YOUR OBJECTIVE:
Across the records below, report how many lines include the word "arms", stating the number alone.

Data entries
※ ※ ※
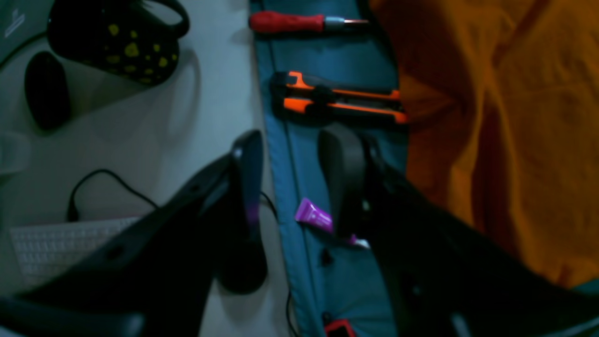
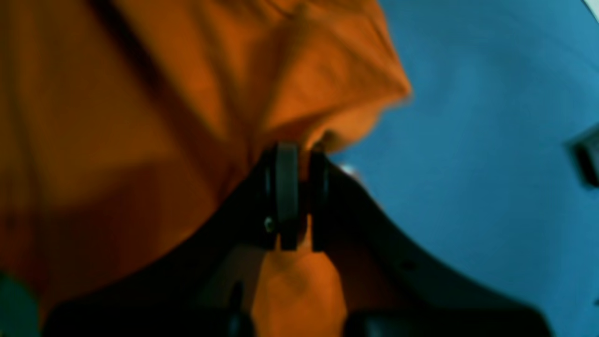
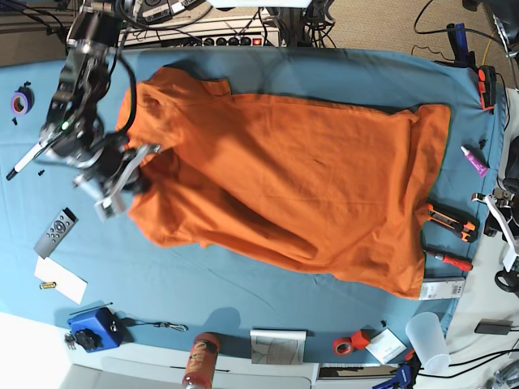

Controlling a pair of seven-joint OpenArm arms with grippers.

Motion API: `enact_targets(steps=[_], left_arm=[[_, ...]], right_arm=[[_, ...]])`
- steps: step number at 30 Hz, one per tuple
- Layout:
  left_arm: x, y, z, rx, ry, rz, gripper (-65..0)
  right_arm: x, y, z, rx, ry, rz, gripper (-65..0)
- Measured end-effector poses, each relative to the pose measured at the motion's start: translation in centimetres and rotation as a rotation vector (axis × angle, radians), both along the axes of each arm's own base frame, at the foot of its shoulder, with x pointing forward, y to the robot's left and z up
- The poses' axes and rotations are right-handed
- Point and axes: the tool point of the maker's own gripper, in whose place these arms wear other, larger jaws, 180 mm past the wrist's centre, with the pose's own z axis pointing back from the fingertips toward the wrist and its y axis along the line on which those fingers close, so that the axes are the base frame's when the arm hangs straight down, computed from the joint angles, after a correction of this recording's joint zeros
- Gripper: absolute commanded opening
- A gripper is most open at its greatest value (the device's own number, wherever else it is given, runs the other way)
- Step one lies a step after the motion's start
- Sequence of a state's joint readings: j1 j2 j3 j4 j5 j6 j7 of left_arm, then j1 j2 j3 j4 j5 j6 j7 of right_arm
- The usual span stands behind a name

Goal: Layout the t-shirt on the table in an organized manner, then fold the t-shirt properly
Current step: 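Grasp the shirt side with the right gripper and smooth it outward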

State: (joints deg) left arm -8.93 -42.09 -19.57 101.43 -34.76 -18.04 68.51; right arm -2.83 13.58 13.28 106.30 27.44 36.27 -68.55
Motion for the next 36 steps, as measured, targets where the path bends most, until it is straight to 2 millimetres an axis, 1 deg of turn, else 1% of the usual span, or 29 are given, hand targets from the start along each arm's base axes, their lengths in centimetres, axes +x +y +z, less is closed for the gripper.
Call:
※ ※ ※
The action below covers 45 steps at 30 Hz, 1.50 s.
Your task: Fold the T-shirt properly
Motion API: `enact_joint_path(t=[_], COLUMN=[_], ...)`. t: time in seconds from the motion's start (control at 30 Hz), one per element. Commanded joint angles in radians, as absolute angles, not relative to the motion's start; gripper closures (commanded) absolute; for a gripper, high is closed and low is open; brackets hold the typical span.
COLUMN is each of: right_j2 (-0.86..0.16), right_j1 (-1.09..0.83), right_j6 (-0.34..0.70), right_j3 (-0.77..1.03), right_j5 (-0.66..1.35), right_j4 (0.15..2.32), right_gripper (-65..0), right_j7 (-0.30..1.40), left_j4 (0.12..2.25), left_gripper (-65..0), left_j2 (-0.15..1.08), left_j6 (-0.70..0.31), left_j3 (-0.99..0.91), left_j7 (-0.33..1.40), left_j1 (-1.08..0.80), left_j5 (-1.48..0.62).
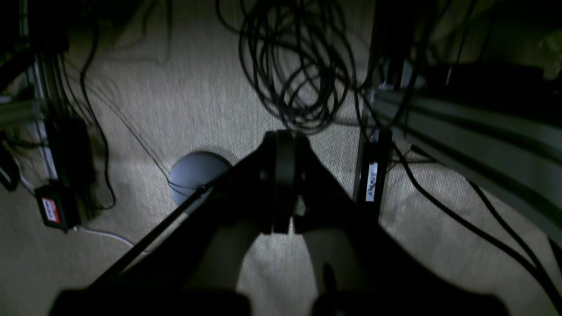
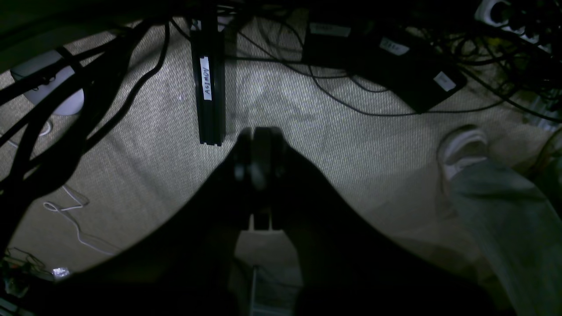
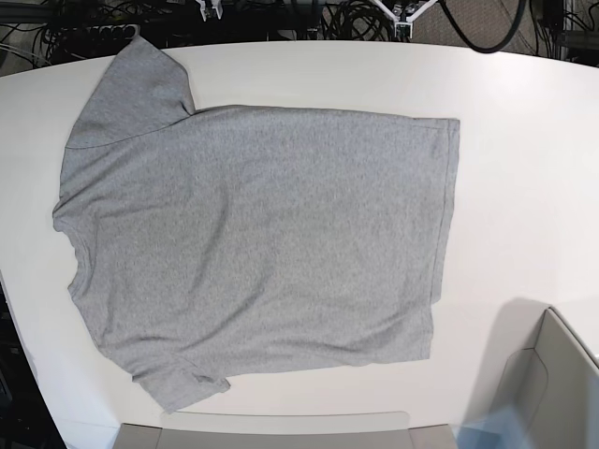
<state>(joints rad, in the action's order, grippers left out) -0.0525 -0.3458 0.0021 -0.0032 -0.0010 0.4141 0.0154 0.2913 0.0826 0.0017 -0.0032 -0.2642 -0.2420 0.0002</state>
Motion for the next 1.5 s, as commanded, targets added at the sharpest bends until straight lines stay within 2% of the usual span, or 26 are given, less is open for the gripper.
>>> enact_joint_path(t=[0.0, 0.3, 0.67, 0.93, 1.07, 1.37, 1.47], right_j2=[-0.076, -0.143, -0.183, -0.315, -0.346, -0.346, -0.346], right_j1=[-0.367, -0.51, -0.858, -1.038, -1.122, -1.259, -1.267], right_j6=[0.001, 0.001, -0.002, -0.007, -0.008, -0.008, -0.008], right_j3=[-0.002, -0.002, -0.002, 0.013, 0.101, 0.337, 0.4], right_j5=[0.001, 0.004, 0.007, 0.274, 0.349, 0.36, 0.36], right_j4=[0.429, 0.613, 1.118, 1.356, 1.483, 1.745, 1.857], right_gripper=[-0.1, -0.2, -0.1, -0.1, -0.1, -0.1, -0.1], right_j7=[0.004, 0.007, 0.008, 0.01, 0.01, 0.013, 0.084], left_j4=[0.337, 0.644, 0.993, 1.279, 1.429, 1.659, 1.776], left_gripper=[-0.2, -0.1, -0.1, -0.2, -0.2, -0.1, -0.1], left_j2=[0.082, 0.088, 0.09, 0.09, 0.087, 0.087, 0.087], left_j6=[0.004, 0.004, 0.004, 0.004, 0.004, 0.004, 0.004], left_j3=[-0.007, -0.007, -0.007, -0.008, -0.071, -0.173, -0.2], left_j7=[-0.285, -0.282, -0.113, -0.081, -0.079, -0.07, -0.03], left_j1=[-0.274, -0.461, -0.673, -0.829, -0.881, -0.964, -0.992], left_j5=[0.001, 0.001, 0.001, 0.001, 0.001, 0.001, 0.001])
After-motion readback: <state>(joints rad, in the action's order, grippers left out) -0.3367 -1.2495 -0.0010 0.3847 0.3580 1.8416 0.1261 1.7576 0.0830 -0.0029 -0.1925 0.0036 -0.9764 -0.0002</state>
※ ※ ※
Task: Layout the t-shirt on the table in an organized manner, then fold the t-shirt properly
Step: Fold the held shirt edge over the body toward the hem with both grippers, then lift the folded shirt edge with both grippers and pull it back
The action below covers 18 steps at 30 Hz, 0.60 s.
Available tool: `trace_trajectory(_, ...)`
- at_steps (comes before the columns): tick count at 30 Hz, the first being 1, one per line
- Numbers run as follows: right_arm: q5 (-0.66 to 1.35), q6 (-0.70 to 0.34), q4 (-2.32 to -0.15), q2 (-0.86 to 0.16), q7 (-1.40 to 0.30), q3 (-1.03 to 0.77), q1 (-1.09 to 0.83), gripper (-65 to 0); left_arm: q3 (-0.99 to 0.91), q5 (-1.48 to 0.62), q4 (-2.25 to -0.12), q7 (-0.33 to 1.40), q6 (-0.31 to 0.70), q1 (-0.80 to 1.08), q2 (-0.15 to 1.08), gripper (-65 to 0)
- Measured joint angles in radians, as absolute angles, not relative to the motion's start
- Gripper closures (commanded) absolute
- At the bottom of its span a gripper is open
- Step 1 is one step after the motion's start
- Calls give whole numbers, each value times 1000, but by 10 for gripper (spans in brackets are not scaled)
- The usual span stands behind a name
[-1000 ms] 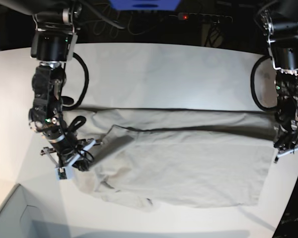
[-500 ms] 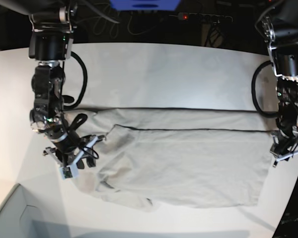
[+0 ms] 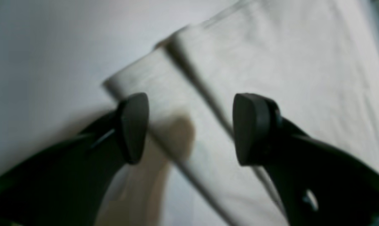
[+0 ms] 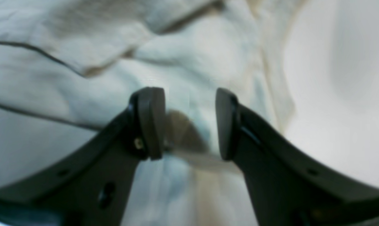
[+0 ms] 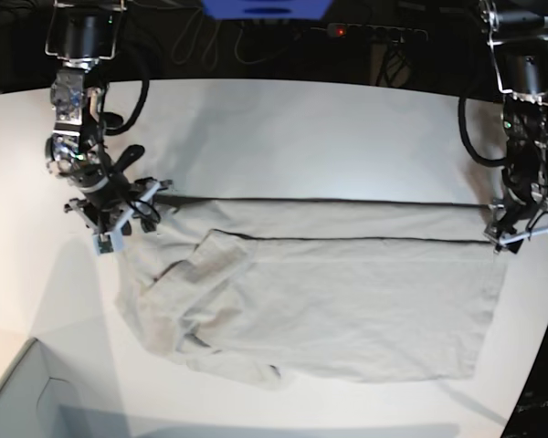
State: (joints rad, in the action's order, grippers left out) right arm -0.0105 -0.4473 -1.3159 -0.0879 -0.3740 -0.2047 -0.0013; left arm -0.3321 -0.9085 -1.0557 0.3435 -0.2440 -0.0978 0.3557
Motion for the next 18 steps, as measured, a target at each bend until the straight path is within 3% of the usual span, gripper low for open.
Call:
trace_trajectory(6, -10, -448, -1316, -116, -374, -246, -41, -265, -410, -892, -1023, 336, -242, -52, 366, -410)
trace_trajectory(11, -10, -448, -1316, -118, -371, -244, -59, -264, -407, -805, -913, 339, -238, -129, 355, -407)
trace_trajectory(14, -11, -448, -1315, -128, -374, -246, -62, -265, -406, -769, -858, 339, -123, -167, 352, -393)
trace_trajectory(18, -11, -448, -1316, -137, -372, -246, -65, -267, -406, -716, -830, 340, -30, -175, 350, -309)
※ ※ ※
ANSWER TO THIS EXERCISE:
2